Con todo, antes del pago de intereses, amortizaciones e impuesto a las ganancias, los comerciantes chilenos retienen entre el 17% y el 26% de las ventas mientras que los argentinos se plantean amargamente si tiene sentido seguir abriendo.

Esta es la situación de muchos comercios. Cuentan con una productividad laboral relativamente alta, pero soportan dos pesadas cadenas: la de los costos laborales directos o indirectos y la del funcionamiento del Estado; mejor dicho, de los Estados. Muchas empresas de producción industrial, o incluso de provisión de servicios, se encuentran en una situación similar, con una desventaja: eventualmente, los comercios podrían ir subiendo gradualmente sus precios para recomponer márgenes en la medida que se reactive la demanda (¿hay alguna inflación reprimida heredada de la recesión?); los productores que compiten con bienes del exterior no tendrán esa extravagante facilidad. Aunque en menor medida, sí compartirán con los comercios, como estrategia defensiva frente a la gran carga impositiva, los estímulos recibidos para la subdeclaración de operaciones y la evasión.

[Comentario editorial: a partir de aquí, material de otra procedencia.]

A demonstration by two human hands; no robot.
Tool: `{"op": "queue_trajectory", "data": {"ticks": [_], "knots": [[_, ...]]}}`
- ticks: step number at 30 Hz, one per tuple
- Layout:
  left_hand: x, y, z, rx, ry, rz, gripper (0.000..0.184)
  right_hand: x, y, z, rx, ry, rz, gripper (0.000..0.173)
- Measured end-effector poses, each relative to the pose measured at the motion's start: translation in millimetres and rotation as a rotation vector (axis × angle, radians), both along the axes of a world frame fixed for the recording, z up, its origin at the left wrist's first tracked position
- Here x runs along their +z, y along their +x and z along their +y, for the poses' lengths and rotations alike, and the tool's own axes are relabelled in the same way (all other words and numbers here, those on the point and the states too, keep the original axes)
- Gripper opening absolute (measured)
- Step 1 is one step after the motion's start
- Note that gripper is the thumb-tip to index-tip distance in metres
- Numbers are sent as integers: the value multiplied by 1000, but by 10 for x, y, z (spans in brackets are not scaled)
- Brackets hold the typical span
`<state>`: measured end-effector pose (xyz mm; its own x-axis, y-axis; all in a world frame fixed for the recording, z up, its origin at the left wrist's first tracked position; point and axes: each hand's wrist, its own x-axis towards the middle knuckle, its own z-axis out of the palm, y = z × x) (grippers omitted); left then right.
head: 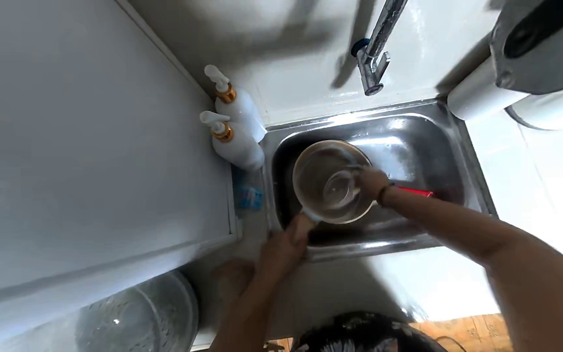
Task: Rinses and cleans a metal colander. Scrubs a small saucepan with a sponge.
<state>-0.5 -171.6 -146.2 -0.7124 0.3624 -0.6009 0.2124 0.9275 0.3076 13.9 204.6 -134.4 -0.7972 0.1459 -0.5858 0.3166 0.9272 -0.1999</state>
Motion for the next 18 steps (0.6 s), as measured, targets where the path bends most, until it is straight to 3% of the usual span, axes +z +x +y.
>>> {"op": "queue_trajectory", "data": {"ticks": [2,5,7,10,12,13,17,18], "knots": [[65,-85,27,0,6,-28,65,97,-524,-60,-111,36,166,42],[173,-140,34,18,30,-81,64,-43,-968,-705,-180,-246,351,37],[188,-120,-2,39,32,-91,63,-302,-735,-1090,-181,-567,352,33],[162,-103,28,57,56,-90,62,-751,-172,-1081,-129,-940,163,34],[191,-123,49,52,46,-90,63,-710,-193,-1046,-158,-955,182,33],[219,-136,53,45,30,-91,63,-568,-305,-1048,-203,-889,247,31],[199,-152,36,28,1,-94,64,808,-662,-1141,-312,-609,370,35],[180,-128,23,26,1,-94,64,1116,-637,-1301,-323,-509,245,37]]}}
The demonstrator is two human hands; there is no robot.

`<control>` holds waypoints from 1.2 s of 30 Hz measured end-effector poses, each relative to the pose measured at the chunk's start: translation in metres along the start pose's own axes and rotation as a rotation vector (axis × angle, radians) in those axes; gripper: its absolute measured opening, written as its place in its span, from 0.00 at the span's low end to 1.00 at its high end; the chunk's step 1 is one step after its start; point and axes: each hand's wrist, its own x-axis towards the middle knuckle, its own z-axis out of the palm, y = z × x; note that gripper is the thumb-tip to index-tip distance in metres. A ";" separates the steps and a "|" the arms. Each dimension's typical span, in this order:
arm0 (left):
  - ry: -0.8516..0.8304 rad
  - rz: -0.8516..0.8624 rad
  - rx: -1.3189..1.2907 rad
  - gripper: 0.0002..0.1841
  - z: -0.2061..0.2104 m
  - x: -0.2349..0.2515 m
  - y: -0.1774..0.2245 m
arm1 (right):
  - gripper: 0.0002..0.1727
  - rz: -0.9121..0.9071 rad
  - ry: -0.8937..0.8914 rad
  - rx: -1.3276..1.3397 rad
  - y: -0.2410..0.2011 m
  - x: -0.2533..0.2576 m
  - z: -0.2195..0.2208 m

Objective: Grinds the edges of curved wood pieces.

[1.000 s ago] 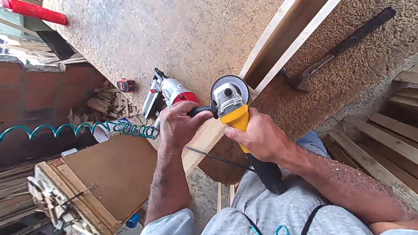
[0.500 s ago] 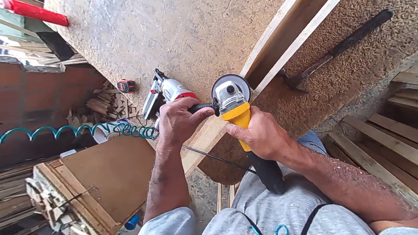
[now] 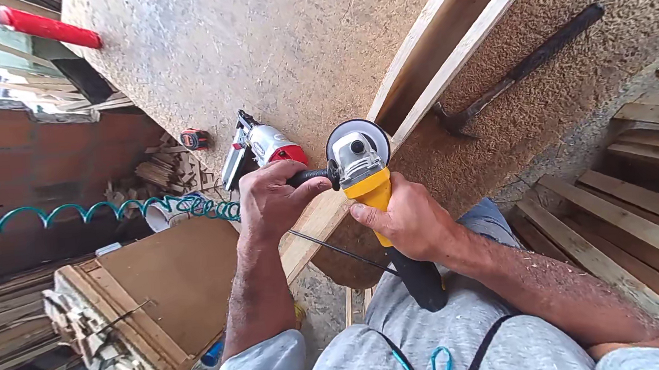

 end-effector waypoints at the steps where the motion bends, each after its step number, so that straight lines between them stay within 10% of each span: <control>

Debería quedar claro que gran parte de estos costos del Estado financian objetivos indispensables para el bienestar de la sociedad: seguridad social, educación, salud o seguridad. Ustedes me dirán que otros objetivos no fueron tan loables y por supuesto coincidiré. Pero sería necio que yo concluyera con una asignación precisa de gastos e ingresos de los Estados que bregue con la eterna tensión entre satisfacer el bienestar de la sociedad, especialmente de los más humildes y de un modo que desarrolle sus capacidades futuras, y la imperiosa necesidad de que las unidades creadoras de valor, las empresas con todos sus recursos humanos, puedan desarrollarse y crecer. Esa es una faena imposible por la sencilla razón de que no puede surgir de una persona o grupo de personas; debe surgir de un consenso (político y social) lo más amplio que la operatividad admita para que sea sostenible. Me permito exhortar a que se estudien detenidamente los procesos por los cuales puedan alcanzarse, con todas las variables sobre la mesa, dichos acuerdos.